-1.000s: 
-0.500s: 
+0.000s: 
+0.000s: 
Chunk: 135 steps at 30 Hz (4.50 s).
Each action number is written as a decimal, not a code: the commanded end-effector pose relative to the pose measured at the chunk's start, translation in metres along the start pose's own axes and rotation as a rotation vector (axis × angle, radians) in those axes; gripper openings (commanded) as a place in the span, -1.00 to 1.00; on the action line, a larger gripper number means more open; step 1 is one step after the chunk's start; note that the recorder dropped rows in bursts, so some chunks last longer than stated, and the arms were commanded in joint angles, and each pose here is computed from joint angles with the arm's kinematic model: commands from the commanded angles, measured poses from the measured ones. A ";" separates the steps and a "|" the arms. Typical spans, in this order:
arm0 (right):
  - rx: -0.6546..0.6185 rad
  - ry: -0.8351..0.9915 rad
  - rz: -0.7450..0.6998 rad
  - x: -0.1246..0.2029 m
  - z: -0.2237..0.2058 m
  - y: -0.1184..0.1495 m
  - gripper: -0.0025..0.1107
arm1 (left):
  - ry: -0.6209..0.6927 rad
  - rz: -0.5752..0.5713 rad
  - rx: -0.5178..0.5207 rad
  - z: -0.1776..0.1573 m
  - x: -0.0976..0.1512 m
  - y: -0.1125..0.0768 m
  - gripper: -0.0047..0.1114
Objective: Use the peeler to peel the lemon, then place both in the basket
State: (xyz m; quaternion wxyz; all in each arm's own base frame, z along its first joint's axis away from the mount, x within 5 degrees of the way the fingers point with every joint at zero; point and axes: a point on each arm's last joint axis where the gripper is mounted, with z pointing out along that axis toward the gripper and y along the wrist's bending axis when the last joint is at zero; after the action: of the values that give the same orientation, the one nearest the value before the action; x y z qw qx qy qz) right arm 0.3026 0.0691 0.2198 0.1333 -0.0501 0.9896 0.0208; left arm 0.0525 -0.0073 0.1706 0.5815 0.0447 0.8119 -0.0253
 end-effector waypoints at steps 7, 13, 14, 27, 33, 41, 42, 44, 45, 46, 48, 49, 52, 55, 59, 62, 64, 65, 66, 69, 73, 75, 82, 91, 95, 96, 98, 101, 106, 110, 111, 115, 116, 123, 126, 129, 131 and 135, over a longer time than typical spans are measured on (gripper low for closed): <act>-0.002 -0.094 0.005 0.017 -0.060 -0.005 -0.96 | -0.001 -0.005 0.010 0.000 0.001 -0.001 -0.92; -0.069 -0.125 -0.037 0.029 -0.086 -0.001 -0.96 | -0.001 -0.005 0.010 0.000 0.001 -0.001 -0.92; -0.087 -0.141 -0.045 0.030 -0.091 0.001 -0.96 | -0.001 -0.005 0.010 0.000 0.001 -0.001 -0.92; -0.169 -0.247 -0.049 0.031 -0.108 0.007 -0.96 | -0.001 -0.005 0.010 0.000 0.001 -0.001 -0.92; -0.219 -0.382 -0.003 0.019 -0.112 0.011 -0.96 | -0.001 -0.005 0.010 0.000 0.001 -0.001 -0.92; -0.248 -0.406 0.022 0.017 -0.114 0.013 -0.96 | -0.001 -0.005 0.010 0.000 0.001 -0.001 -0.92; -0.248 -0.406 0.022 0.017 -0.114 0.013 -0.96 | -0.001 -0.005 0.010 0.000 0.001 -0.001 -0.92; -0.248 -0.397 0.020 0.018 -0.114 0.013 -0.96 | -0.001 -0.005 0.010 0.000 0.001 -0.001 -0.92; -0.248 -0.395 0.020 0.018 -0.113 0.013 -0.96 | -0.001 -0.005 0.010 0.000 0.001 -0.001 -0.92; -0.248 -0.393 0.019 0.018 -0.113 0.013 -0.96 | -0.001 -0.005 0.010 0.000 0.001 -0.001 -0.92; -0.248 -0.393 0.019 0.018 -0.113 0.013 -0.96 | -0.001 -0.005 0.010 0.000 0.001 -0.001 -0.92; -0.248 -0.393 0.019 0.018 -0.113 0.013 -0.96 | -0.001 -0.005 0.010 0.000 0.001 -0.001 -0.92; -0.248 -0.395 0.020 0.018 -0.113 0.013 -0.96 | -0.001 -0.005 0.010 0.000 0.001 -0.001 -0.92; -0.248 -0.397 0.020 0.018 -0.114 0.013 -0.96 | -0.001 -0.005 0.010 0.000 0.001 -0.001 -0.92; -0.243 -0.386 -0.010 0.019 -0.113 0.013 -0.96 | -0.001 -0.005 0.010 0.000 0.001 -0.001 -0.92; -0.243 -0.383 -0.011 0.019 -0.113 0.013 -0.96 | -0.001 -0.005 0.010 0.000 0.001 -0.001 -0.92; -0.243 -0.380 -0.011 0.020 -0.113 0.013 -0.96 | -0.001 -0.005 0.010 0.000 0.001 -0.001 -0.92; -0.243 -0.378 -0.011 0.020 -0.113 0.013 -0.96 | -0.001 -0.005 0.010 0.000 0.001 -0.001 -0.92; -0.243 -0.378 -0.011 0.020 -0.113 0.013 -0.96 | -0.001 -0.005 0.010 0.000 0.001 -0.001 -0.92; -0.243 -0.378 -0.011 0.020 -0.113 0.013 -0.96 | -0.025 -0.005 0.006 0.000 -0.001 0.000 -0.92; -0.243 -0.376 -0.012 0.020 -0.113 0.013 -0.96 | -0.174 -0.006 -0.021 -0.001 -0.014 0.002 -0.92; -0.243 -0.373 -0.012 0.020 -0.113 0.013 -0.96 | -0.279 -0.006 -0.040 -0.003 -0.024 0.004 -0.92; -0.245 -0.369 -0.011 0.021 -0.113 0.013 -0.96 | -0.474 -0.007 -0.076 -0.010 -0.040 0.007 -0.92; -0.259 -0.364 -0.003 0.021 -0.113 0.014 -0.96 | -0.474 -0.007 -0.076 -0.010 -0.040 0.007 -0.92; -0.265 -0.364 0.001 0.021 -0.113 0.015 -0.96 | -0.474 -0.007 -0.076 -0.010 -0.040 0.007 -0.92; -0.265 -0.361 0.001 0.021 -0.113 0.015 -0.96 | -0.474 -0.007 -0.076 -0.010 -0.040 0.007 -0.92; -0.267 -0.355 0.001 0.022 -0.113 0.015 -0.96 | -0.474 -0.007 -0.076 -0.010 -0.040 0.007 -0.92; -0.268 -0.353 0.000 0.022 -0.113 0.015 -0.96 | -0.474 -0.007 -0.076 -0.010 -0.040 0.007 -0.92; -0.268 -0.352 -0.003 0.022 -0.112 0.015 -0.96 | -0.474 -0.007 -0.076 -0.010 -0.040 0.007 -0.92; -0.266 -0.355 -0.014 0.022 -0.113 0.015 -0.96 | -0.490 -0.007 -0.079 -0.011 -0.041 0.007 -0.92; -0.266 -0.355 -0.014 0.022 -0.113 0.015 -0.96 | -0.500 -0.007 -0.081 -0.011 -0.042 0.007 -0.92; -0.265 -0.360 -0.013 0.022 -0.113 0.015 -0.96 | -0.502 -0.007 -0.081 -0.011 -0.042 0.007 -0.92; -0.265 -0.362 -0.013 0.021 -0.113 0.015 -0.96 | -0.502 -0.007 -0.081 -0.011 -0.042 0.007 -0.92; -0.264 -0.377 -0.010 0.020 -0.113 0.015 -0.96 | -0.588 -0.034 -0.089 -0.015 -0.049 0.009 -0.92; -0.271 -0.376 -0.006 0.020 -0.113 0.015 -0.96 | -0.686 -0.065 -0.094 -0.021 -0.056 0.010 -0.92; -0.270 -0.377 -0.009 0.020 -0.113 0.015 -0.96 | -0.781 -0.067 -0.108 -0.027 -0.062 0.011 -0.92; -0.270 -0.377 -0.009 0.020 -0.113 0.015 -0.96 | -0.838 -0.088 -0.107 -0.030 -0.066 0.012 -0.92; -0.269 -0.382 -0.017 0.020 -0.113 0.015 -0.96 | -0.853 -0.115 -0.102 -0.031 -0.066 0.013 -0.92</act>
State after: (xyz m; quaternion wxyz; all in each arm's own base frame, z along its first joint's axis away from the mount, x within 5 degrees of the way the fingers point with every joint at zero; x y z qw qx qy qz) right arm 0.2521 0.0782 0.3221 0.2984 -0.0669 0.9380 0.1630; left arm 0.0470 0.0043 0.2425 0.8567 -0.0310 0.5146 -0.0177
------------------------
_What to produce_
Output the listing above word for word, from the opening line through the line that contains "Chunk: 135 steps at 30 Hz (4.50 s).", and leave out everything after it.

_Exercise response_
-1.000s: 
-0.500s: 
+0.000s: 
+0.000s: 
Chunk: 135 steps at 30 Hz (4.50 s).

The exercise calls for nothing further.